Task description:
In full and word for word, print the data below.

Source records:
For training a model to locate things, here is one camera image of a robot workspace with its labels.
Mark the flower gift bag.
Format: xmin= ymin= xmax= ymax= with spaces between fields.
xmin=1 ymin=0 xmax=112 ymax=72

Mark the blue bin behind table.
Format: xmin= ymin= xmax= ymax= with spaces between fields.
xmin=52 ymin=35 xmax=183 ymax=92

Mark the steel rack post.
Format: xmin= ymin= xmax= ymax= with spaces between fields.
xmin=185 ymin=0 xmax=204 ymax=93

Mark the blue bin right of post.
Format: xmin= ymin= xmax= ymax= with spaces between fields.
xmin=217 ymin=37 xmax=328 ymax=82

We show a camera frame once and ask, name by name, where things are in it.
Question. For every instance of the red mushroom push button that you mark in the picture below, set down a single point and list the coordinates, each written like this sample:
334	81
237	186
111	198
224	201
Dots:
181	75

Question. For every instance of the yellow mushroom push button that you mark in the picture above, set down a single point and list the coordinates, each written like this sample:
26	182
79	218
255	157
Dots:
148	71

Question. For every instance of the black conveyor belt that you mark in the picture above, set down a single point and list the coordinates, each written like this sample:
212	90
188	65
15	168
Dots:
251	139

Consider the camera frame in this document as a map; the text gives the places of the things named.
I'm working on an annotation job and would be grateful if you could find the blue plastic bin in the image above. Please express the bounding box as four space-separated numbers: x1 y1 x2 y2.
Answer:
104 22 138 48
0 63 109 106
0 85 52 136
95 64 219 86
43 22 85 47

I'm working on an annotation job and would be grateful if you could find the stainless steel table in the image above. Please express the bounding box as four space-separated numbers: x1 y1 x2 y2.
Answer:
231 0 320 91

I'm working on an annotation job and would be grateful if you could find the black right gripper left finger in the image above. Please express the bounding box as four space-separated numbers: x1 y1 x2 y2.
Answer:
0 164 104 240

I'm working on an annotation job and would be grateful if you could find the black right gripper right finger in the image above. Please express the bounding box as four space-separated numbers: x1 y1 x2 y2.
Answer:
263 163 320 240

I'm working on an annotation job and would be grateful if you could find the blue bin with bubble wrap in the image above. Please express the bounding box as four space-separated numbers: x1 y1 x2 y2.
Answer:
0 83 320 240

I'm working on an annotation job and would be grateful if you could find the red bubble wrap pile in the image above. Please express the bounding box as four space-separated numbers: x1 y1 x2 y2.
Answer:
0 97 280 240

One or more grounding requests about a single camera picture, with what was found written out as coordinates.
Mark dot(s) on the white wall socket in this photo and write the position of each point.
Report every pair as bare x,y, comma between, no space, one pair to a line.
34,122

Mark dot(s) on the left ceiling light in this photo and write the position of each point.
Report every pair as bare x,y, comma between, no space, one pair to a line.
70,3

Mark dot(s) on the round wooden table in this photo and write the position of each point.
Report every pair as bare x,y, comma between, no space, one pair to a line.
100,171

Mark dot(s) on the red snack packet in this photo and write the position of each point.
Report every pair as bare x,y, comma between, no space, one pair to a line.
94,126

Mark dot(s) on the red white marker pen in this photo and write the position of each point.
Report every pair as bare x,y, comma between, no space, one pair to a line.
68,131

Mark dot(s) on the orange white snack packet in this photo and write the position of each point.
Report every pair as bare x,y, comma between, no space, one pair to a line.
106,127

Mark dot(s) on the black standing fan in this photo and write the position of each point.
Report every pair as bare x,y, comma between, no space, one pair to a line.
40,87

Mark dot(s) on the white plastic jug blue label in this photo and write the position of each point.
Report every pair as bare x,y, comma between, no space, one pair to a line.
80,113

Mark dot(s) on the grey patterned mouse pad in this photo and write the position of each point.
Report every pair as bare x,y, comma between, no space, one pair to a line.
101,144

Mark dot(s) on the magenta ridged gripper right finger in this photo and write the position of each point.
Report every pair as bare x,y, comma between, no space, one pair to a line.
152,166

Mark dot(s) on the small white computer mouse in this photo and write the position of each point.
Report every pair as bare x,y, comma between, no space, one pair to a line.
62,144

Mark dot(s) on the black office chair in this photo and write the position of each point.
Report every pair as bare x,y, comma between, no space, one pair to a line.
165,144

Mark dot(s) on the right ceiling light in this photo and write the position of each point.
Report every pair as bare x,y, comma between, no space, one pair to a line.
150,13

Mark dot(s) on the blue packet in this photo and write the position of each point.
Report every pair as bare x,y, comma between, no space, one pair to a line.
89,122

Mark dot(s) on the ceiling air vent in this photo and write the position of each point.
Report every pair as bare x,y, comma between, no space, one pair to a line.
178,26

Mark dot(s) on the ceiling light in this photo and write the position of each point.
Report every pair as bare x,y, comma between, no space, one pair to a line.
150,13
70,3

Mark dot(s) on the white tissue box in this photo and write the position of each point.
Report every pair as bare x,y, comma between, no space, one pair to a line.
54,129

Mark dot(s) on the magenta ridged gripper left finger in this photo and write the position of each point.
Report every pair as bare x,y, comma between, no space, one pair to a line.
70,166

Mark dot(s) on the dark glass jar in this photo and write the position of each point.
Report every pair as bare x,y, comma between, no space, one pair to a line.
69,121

Answer to the problem:
For training a model to locate things, here is one camera image of a robot workspace with its labels.
Mark the flower gift bag.
Format: xmin= ymin= xmax= ymax= with spaces between fields.
xmin=1 ymin=0 xmax=112 ymax=72

Mark the blue bin behind table.
Format: xmin= ymin= xmax= ymax= with spaces between fields.
xmin=52 ymin=35 xmax=183 ymax=92

Mark the steel rack post.
Format: xmin= ymin= xmax= ymax= with spaces between fields.
xmin=185 ymin=0 xmax=204 ymax=93

Mark the blue bin right of post.
Format: xmin= ymin= xmax= ymax= with spaces between fields.
xmin=217 ymin=37 xmax=328 ymax=82

We show a camera frame once and ask, name by name, where things are in it.
Question. For every instance of the red mushroom push button that you mark in the picture below, set down a single point and list the coordinates, each written like this sample:
334	81
237	186
111	198
224	201
Dots:
181	75

Question. For every instance of the yellow mushroom push button that you mark in the picture above, set down a single point and list the coordinates, each written like this sample:
26	182
79	218
255	157
Dots:
148	71

Question. For every instance of the black conveyor belt that you mark in the picture above, set down a single point and list the coordinates, each written like this sample:
212	90
188	65
15	168
Dots:
251	139

Consider the camera frame in this document as a map; the text gives the places of the things named.
I'm working on an annotation job and would be grateful if you could find the blue plastic bin in the image above. Please express the bounding box as four space-separated numbers: x1 y1 x2 y2.
Answer:
104 22 138 48
0 63 109 106
0 85 52 136
95 64 219 86
43 22 85 47

I'm working on an annotation job and would be grateful if you could find the stainless steel table in the image above. Please express the bounding box as four space-separated numbers: x1 y1 x2 y2.
Answer:
231 0 320 91

I'm working on an annotation job and would be grateful if you could find the black right gripper left finger in the image above. Please express the bounding box as four space-separated numbers: x1 y1 x2 y2.
Answer:
0 164 104 240

I'm working on an annotation job and would be grateful if you could find the black right gripper right finger in the image above. Please express the bounding box as four space-separated numbers: x1 y1 x2 y2.
Answer:
263 163 320 240

I'm working on an annotation job and would be grateful if you could find the blue bin with bubble wrap in the image above. Please express the bounding box as four space-separated numbers: x1 y1 x2 y2.
Answer:
0 83 320 240

I'm working on an annotation job and would be grateful if you could find the red bubble wrap pile in the image above. Please express the bounding box as four space-separated numbers: x1 y1 x2 y2.
Answer:
0 97 280 240

One or more grounding requests about a single camera picture, with what was found written out as coordinates.
Mark dot(s) on the white wall socket in this photo and write the position of each point.
Report every pair as bare x,y, comma between, no space, one pair to a line.
34,122

Mark dot(s) on the left ceiling light in this photo and write the position of each point.
Report every pair as bare x,y, comma between, no space, one pair to a line.
70,3

Mark dot(s) on the round wooden table in this photo and write the position of each point.
Report every pair as bare x,y, comma between, no space, one pair to a line.
100,171

Mark dot(s) on the red snack packet in this photo and write the position of each point.
Report every pair as bare x,y, comma between, no space, one pair to a line.
94,126

Mark dot(s) on the red white marker pen in this photo and write the position of each point.
Report every pair as bare x,y, comma between, no space, one pair to a line.
68,131

Mark dot(s) on the orange white snack packet in this photo and write the position of each point.
Report every pair as bare x,y, comma between, no space, one pair to a line.
106,127

Mark dot(s) on the black standing fan in this photo and write the position of each point.
Report every pair as bare x,y, comma between, no space, one pair to a line.
40,87

Mark dot(s) on the white plastic jug blue label in this photo and write the position of each point.
Report every pair as bare x,y, comma between, no space, one pair to a line.
80,113

Mark dot(s) on the grey patterned mouse pad in this photo and write the position of each point.
Report every pair as bare x,y, comma between, no space, one pair to a line.
101,144

Mark dot(s) on the magenta ridged gripper right finger in this photo and write the position of each point.
Report every pair as bare x,y, comma between, no space, one pair to a line.
152,166

Mark dot(s) on the small white computer mouse in this photo and write the position of each point.
Report every pair as bare x,y, comma between, no space, one pair to a line.
62,144

Mark dot(s) on the black office chair in this photo and write the position of each point.
Report every pair as bare x,y, comma between, no space, one pair to a line.
165,144

Mark dot(s) on the right ceiling light in this photo and write the position of each point.
Report every pair as bare x,y, comma between, no space, one pair to a line.
150,13

Mark dot(s) on the blue packet in this photo and write the position of each point.
Report every pair as bare x,y, comma between, no space, one pair to a line.
89,122

Mark dot(s) on the ceiling air vent in this photo and write the position of each point.
Report every pair as bare x,y, comma between, no space, one pair to a line.
178,26

Mark dot(s) on the ceiling light in this photo and write the position of each point.
Report every pair as bare x,y, comma between, no space, one pair to a line.
150,13
70,3

Mark dot(s) on the white tissue box in this photo and write the position of each point.
Report every pair as bare x,y, comma between, no space, one pair to a line.
54,129

Mark dot(s) on the magenta ridged gripper left finger in this photo and write the position of each point.
Report every pair as bare x,y, comma between, no space, one pair to a line.
70,166

Mark dot(s) on the dark glass jar in this photo and write the position of each point.
Report every pair as bare x,y, comma between, no space, one pair to a line.
69,121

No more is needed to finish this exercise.